What the exercise asks
Please give back only the lines below from the one containing "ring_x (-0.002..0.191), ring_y" to the one containing "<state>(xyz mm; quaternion", each repeated word for word, both ends included.

Data for this task
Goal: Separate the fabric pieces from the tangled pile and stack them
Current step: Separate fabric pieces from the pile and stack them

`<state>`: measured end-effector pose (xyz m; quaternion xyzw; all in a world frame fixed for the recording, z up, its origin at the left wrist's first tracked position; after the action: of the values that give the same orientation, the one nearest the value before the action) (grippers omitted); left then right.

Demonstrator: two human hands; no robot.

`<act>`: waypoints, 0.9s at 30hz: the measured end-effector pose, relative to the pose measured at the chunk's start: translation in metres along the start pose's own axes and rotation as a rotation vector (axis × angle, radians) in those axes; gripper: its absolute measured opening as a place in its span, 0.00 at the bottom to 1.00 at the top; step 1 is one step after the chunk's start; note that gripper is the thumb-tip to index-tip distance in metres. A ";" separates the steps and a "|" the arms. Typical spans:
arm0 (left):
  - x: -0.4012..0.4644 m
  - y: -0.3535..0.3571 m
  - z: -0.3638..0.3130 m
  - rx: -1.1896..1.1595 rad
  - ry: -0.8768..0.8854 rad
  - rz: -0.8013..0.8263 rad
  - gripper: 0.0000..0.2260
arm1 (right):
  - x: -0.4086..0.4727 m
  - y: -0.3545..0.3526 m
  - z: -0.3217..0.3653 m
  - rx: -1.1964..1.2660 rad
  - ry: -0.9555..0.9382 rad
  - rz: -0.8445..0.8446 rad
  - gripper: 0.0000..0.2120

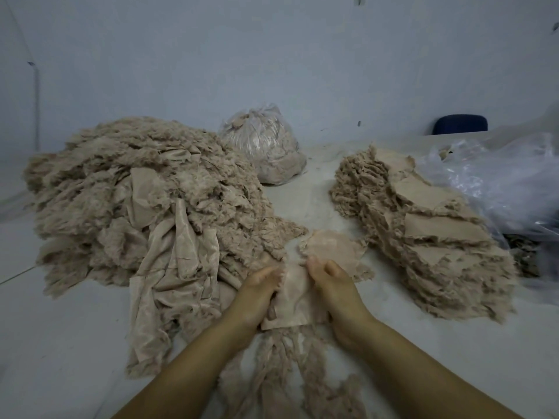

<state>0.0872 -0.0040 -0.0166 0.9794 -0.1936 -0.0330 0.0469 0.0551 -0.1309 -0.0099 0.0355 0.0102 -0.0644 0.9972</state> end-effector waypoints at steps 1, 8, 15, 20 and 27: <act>-0.002 0.001 -0.001 0.015 0.018 0.000 0.13 | -0.002 0.003 -0.001 0.010 0.012 0.054 0.17; -0.004 0.002 -0.010 -0.084 0.077 -0.123 0.17 | -0.002 -0.002 0.004 0.161 -0.047 -0.102 0.13; -0.007 0.007 -0.013 0.131 0.190 0.043 0.10 | -0.004 0.003 0.002 -0.111 -0.239 -0.074 0.12; 0.000 -0.011 -0.012 0.013 0.132 -0.198 0.12 | 0.003 -0.018 0.005 -0.035 -0.255 -0.280 0.15; 0.001 -0.026 -0.012 -0.072 0.049 -0.108 0.12 | 0.007 -0.042 0.014 0.052 -0.186 -0.272 0.14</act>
<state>0.0986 0.0200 -0.0075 0.9866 -0.1378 -0.0184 0.0849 0.0566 -0.1746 0.0005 0.0533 -0.0791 -0.2021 0.9747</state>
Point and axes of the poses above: each hand's wrist, its own x-axis towards the middle knuckle, its own y-axis out of the palm, z = x × y, the point moved 3 cm from there along x, towards the middle knuckle, and after that the axes turned 5 degrees about z, right-handed, at the moved point
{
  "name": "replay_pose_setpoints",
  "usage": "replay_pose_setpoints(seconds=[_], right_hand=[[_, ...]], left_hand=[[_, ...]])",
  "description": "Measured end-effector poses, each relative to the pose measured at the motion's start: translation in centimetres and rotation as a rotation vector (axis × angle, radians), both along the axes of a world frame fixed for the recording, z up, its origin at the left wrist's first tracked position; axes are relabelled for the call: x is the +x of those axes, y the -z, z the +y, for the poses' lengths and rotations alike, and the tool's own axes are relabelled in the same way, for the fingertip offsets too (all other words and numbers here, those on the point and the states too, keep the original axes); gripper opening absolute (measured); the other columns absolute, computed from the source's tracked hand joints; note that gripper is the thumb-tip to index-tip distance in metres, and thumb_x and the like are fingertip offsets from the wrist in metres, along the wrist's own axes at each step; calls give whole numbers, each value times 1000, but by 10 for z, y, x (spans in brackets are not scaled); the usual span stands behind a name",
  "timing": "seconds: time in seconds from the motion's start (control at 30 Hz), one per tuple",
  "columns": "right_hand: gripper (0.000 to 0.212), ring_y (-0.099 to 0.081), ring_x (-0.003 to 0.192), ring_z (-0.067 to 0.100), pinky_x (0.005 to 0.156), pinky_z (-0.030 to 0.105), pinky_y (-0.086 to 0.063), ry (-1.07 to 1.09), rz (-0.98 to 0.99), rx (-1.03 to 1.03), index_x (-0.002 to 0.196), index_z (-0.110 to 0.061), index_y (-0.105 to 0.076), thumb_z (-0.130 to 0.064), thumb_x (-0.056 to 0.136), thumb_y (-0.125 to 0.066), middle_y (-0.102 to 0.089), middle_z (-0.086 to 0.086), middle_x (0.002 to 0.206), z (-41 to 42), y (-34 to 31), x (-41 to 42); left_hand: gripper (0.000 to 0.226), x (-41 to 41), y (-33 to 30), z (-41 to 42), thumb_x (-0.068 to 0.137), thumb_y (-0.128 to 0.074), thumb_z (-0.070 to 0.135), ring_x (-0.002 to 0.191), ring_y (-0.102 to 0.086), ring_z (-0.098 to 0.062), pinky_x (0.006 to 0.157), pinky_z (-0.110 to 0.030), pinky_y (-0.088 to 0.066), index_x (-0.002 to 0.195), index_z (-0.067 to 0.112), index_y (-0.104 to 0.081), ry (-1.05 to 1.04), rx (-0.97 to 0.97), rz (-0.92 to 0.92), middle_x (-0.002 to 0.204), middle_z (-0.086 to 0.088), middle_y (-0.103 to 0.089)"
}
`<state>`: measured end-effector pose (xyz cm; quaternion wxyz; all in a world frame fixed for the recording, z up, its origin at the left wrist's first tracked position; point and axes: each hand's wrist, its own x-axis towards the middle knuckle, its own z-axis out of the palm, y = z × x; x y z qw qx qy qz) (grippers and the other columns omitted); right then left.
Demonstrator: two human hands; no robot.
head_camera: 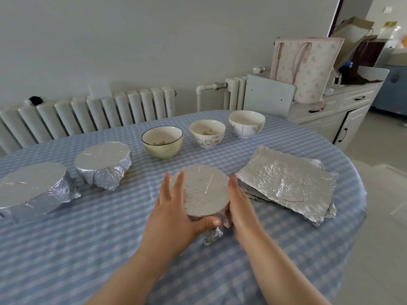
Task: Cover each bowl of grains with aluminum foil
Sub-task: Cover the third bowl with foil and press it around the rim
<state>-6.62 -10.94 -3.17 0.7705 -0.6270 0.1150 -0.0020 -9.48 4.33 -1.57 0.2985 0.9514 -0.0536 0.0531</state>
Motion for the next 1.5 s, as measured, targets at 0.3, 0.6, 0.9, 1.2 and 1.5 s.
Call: replay_pose_setpoints(seconds=[0.3, 0.6, 0.9, 1.2, 1.5], right_hand=[[43, -57, 119, 11, 107, 30, -40, 233, -229, -29, 133, -13, -55, -36, 105, -32, -62, -3, 130, -5, 4, -37], [23, -62, 88, -3, 78, 20, -46, 83, -280, -385, 106, -28, -61, -29, 103, -38, -69, -17, 93, 4, 1, -44], [44, -44, 61, 17, 68, 33, -35, 43, -71, -188, 74, 2, -52, -29, 103, -41, -50, 7, 59, -14, -11, -30], [58, -64, 76, 23, 78, 36, -48, -15, -4, -94, 93, 7, -65, -47, 98, -44, -69, 12, 79, -17, -4, -20], [59, -46, 49, 19, 42, 26, -35, -74, 78, 44, 109, 0, -63, -46, 103, -26, -60, 12, 69, -24, -22, 2]], left_hand=[[135, 0, -2, 1, 42, -43, 96, 146, -23, -23, 109, -42, -33, 151, 38, 10, 12, 0, 16, 161, 8, 20], [133, 0, -2, -2, 45, -45, 97, 146, -22, -18, 111, -39, -35, 151, 34, 3, -11, -34, -7, 160, 10, 5], [133, -1, -3, -3, 44, -44, 95, 145, -25, -21, 110, -40, -36, 153, 31, -2, -14, -31, 5, 159, 10, 6], [133, -1, -2, -3, 43, -42, 99, 143, -26, -21, 109, -42, -39, 152, 31, -5, -14, -46, -5, 157, 16, 6], [128, -6, -4, 2, 47, -14, 105, 143, -26, -25, 109, -42, -36, 153, 33, -1, -10, -166, 25, 154, 20, 15]])
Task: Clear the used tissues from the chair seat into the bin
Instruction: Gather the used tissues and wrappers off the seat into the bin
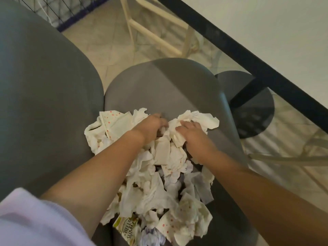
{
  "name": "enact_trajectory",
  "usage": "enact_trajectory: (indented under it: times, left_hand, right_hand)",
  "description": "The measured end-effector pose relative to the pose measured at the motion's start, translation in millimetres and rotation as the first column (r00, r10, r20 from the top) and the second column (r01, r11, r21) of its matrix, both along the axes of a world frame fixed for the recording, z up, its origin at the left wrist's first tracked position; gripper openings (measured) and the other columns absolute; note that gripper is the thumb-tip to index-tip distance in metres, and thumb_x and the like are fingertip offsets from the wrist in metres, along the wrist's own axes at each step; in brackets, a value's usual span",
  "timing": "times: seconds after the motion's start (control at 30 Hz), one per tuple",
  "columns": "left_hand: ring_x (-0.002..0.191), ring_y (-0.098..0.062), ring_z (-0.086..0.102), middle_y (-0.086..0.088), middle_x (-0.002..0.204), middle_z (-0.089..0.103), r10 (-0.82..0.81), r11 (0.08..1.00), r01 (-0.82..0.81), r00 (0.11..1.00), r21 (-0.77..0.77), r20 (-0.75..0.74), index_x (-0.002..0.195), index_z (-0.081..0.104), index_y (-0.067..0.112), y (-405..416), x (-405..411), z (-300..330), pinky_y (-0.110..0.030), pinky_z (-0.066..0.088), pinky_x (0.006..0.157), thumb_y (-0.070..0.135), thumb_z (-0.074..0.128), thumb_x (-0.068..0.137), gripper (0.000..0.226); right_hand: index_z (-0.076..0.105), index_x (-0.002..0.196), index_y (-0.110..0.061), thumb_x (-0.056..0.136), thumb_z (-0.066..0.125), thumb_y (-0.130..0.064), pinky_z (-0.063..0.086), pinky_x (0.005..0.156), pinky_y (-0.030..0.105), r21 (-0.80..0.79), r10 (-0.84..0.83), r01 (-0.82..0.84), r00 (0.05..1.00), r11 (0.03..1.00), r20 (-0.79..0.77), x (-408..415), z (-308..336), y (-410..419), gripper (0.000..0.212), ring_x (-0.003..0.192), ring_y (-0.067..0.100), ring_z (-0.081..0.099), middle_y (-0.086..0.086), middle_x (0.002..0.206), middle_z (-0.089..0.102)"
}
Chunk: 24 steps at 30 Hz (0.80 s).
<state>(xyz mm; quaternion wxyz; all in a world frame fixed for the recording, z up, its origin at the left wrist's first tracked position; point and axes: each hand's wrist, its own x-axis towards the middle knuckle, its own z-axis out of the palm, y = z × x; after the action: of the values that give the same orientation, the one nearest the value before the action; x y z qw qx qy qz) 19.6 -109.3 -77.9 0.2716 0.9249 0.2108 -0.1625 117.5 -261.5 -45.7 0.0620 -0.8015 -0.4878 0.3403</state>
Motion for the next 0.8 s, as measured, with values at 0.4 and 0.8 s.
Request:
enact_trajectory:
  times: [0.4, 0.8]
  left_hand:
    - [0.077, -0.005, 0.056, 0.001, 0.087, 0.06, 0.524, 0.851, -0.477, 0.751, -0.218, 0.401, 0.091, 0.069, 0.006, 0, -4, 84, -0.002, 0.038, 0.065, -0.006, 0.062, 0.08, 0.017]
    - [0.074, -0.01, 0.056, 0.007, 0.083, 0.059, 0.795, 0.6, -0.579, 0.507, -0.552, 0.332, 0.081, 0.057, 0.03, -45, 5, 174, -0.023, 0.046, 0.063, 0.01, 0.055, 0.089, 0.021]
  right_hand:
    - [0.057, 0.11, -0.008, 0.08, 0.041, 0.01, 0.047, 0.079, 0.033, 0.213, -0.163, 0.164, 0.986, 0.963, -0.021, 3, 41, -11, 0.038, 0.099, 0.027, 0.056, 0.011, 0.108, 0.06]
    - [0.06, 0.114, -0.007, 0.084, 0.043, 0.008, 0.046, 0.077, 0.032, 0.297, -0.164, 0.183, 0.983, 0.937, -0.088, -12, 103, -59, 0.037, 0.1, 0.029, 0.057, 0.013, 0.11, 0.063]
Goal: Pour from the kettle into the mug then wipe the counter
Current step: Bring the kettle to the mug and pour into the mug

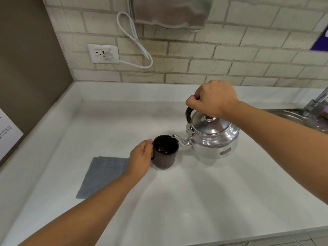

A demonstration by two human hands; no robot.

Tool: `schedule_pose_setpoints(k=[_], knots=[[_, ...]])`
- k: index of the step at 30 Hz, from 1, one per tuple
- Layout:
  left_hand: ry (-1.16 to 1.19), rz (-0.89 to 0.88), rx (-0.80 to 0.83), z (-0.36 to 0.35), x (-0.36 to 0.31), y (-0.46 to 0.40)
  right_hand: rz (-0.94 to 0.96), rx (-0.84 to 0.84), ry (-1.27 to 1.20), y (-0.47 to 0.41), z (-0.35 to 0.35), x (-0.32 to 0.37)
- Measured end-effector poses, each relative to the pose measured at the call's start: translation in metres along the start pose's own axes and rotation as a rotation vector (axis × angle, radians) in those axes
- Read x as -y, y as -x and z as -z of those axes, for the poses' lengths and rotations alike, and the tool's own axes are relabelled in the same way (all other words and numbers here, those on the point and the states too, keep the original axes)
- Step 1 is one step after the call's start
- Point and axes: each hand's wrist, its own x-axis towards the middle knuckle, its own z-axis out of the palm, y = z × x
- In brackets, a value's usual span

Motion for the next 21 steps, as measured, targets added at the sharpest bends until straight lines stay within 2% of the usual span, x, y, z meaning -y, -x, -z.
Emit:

Response to this task
  "columns": "left_hand: ring_x (-0.002..0.191), ring_y (-0.098..0.062), ring_z (-0.086..0.102), middle_y (-0.086..0.088), middle_x (-0.002..0.204), middle_z (-0.089..0.103), r10 (-0.82..0.81), r11 (0.08..1.00), r01 (-0.82..0.81), r00 (0.11..1.00), r21 (-0.77..0.77), r20 (-0.75..0.74), index_x (-0.002..0.195), index_z (-0.081..0.104), index_y (-0.067..0.112), y (-405..416), x (-405..411), z (-300..330), pinky_y (-0.110..0.030), pinky_z (-0.066..0.088), pinky_x (0.006..0.157), thumb_y (-0.070..0.135), thumb_z (-0.074..0.128), thumb_x (-0.068..0.137), gripper (0.000..0.226); right_hand: index_z (-0.076..0.105), index_x (-0.002..0.196), index_y (-0.110..0.061), thumb_x (-0.056..0.136), thumb_z (-0.066..0.125), thumb_y (-0.130..0.064), pinky_z (-0.063..0.086), pinky_x (0.005..0.156), pinky_y (-0.030..0.105), r21 (-0.80..0.79), r10 (-0.84..0.83), r01 (-0.82..0.84), r00 (0.05..1.00), r11 (0.03..1.00), r20 (-0.79..0.77), x (-408..415), z (-308..336), y (-410..419), gripper (0.000..0.212), ring_x (-0.003..0.192), ring_y (-0.067..0.100), ring_z (-0.081..0.099), middle_y (-0.086..0.086), middle_x (0.002..0.206), middle_z (-0.089..0.102)"
}
Chunk: 24 steps at 30 Hz (0.80 s).
<state>(xyz mm; quaternion wxyz; all in a world frame fixed for the recording, z up, its origin at the left wrist's first tracked position; point and axes: each hand's wrist, its own x-axis towards the middle knuckle, its own z-axis out of the palm, y = z × x; after the action: of the values that give the same orientation, the one nearest the value before the action; x y z qw qx qy qz) 19.6 -109.3 -77.9 0.2716 0.9249 0.2108 -0.1625 117.5 -261.5 -45.7 0.0620 -0.8015 -0.4878 0.3403</state>

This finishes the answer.